If using a concatenated database, an easier alternative is to use a simple Perl script that can be downloaded here: fdr_stats.pl.gz. Unpack using gzip or WinZip. Note: Windows file associations can cause this file to be unpacked automatically when downloaded using Microsoft Internet Explorer on a Windows PC. If you cannot open the file in Winzip, try to open it in a text editor like WordPad. If it looks like text, then it has been unpacked, and you only need to rename the file to fdr_stats.pl.

Copy the script to the Mascot bin directory and execute without arguments to get the following usage instructions:

Output counts of matches for a specified FDR

The program must be run from the mascot bin directory

Usage:   fdr_stats.pl fdr_goal thresh_type decoy_string result_file [debug]

Example: fdr_stats.pl 0.01 homology "DECOY_" ../data/20111213/F123456.dat

         fdr_goal is the desired peptide FDR (enter 0.01 for 1%)
         thresh_type is either identity or homology
         decoy_string is the substring in a protein accession that identifies a decoy entry
         result_file is the path to a Mascot result file

         add optional final argument "debug" to get details of all matches (tab separated)

What makes a good decoy database?

The Gygi group advocate searching a database in which the target and decoy sequences have been concatenated. This means that you will only record a false positive when a match from the decoy sequences is better than any match from the target sequences. A more conservative approach is to search the two databases independently. If the Mascot score threshold for a given spectrum is (say) 40, and we get a match of 60 from the target database and 50 from the decoy database, this would not count as a false positive from a concatenated database, but it would count as a false positive if the two had been searched independently.
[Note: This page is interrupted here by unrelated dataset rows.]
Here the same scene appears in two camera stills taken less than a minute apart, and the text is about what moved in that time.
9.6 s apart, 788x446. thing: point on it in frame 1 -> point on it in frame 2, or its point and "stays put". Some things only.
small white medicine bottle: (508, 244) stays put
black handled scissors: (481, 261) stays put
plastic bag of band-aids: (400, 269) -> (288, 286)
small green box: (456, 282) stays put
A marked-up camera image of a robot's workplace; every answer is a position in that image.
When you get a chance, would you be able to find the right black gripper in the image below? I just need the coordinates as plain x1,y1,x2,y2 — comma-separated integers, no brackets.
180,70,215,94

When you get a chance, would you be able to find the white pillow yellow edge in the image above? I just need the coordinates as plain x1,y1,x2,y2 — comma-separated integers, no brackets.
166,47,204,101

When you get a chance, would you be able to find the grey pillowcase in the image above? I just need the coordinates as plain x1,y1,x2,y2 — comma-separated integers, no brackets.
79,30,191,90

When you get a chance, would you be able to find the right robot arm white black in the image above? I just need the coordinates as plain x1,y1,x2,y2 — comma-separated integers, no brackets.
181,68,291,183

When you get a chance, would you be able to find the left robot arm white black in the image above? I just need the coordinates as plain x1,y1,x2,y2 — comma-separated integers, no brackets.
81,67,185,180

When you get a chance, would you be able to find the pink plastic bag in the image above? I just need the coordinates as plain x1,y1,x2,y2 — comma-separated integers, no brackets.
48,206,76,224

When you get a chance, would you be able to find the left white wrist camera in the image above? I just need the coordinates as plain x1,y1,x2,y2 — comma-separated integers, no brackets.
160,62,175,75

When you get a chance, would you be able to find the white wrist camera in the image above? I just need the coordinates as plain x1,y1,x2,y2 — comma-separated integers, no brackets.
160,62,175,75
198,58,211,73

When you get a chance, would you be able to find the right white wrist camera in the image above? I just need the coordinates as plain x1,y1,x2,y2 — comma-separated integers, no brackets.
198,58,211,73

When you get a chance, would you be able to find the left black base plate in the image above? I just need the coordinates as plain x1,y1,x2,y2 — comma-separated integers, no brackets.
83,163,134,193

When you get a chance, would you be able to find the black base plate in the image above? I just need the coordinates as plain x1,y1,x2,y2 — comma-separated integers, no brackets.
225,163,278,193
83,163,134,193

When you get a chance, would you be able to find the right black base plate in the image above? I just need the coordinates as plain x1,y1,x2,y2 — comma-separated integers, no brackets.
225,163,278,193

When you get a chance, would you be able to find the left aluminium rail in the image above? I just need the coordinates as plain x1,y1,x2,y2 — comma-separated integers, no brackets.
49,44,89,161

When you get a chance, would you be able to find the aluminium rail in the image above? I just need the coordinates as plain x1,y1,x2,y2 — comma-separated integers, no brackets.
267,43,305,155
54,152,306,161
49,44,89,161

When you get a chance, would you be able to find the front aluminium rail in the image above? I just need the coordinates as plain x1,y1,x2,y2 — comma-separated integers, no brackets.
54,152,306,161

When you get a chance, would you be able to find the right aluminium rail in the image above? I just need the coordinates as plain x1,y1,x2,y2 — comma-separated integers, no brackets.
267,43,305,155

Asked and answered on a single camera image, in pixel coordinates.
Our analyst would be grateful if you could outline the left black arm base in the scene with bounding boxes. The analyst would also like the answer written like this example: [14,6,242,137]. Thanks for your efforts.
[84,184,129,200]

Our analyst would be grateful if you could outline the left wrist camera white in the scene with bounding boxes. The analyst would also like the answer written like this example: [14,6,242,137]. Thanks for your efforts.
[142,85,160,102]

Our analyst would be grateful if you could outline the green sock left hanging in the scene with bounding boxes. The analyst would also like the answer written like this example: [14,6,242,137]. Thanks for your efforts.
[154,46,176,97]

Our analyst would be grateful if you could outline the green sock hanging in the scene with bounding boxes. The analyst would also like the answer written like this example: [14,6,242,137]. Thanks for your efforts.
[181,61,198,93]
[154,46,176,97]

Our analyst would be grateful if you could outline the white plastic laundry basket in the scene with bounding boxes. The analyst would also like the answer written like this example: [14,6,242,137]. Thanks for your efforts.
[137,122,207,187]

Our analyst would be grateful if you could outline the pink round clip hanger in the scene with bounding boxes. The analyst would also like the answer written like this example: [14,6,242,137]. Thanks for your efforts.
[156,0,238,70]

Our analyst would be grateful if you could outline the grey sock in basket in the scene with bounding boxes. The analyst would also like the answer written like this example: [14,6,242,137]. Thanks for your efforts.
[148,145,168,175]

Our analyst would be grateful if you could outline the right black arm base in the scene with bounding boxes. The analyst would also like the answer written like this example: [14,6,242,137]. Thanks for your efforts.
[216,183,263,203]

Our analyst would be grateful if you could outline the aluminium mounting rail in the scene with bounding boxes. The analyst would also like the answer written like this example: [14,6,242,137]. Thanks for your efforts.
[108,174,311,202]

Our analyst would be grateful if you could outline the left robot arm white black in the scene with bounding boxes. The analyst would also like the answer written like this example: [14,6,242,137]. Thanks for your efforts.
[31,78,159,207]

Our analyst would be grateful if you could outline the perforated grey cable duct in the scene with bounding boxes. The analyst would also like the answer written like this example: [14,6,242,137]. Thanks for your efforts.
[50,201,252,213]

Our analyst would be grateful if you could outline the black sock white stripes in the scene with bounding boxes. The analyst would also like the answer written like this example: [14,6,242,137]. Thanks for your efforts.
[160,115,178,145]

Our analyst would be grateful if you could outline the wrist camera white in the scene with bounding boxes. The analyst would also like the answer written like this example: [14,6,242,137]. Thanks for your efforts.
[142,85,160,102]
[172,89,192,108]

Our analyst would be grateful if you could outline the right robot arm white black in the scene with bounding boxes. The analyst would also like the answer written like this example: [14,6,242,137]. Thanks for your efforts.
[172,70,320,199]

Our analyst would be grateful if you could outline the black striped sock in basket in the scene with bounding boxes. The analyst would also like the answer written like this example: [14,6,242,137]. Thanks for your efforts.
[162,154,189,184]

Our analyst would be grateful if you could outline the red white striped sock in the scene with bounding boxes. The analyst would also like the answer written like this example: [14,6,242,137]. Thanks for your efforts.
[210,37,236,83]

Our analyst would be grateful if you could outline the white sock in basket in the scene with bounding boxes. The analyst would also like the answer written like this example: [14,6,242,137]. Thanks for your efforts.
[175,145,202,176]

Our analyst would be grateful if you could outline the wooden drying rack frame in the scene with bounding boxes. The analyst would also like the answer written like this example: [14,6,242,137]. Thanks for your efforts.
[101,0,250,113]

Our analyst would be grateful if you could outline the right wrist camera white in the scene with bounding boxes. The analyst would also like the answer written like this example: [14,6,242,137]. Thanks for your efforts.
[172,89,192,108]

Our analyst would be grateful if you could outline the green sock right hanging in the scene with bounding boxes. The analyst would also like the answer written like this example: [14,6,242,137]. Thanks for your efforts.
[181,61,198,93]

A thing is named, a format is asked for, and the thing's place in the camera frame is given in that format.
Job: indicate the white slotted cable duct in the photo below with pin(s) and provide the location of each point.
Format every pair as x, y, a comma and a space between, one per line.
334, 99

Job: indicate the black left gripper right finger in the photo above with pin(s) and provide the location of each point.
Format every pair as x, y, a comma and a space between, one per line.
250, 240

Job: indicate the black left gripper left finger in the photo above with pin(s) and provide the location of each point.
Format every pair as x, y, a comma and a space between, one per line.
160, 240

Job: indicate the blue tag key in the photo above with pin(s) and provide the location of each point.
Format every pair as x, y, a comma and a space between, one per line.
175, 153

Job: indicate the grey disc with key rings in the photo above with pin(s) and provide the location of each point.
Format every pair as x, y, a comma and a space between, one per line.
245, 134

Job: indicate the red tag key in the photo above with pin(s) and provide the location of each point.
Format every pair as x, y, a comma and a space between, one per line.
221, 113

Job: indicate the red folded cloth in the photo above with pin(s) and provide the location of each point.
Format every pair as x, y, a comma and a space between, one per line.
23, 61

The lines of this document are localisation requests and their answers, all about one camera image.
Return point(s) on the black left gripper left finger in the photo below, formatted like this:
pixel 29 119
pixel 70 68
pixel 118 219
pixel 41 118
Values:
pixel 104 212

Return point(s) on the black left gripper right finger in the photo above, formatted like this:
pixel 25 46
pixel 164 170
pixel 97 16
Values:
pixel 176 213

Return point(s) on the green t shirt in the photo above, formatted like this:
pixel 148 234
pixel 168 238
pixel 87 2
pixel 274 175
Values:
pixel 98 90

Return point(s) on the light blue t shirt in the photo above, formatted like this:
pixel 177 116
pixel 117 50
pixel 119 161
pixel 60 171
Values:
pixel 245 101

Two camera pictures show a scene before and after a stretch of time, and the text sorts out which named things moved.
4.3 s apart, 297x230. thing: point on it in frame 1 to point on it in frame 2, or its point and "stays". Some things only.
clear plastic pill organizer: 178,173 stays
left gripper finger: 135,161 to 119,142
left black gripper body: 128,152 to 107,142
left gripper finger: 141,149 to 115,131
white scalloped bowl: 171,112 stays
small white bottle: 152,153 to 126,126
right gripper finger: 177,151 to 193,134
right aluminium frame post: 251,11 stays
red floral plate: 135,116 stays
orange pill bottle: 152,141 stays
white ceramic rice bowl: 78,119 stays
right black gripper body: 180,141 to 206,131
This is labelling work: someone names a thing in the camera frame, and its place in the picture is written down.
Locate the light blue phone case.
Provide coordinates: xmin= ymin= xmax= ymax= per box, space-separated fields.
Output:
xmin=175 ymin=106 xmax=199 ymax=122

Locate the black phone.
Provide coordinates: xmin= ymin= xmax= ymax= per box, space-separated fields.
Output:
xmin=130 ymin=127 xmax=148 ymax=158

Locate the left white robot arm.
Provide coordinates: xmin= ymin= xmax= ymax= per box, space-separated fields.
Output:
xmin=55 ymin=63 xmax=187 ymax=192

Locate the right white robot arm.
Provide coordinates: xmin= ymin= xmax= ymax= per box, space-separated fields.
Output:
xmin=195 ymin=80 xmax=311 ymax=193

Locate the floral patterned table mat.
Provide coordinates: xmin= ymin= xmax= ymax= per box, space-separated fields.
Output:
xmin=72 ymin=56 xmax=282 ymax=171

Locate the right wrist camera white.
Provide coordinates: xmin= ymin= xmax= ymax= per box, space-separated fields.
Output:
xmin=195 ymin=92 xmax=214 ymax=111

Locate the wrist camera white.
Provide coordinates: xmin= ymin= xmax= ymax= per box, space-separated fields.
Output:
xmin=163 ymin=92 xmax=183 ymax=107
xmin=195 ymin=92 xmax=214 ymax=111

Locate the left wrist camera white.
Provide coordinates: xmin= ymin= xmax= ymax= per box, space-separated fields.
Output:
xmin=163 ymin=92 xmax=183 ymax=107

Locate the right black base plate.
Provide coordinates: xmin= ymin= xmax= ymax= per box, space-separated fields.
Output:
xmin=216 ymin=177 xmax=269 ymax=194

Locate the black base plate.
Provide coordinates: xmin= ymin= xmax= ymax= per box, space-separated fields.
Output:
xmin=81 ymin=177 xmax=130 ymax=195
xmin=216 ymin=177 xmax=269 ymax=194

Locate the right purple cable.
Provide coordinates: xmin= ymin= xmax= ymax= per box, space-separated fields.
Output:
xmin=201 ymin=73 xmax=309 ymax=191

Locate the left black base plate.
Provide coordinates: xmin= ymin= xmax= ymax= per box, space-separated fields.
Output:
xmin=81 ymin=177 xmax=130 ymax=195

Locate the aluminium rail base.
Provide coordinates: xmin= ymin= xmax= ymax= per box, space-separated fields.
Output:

There is also the question of whether to reverse or randomise. If you simply reverse a sequence, and then do the search without enzyme specificity, you may get a misleading picture of the false positive rate because, sometimes, you will get a mass shift at each end of a reversed peptide that just happens to transform a genuine y series match into a false b series match or vice versa. Similarly, a reversed database is not suitable for verifying a peptide mass fingerprint score, because half of the tryptic peptide mass values will be unchanged. (Those that have the same residue at the C-terminus and flanking the N-terminus). The main objection to using a randomised database is that the number of distinct peptide sequences in the decoy is likely to be larger than in the target because real protein sequences have a degree of redundancy, which is lost on randomisation.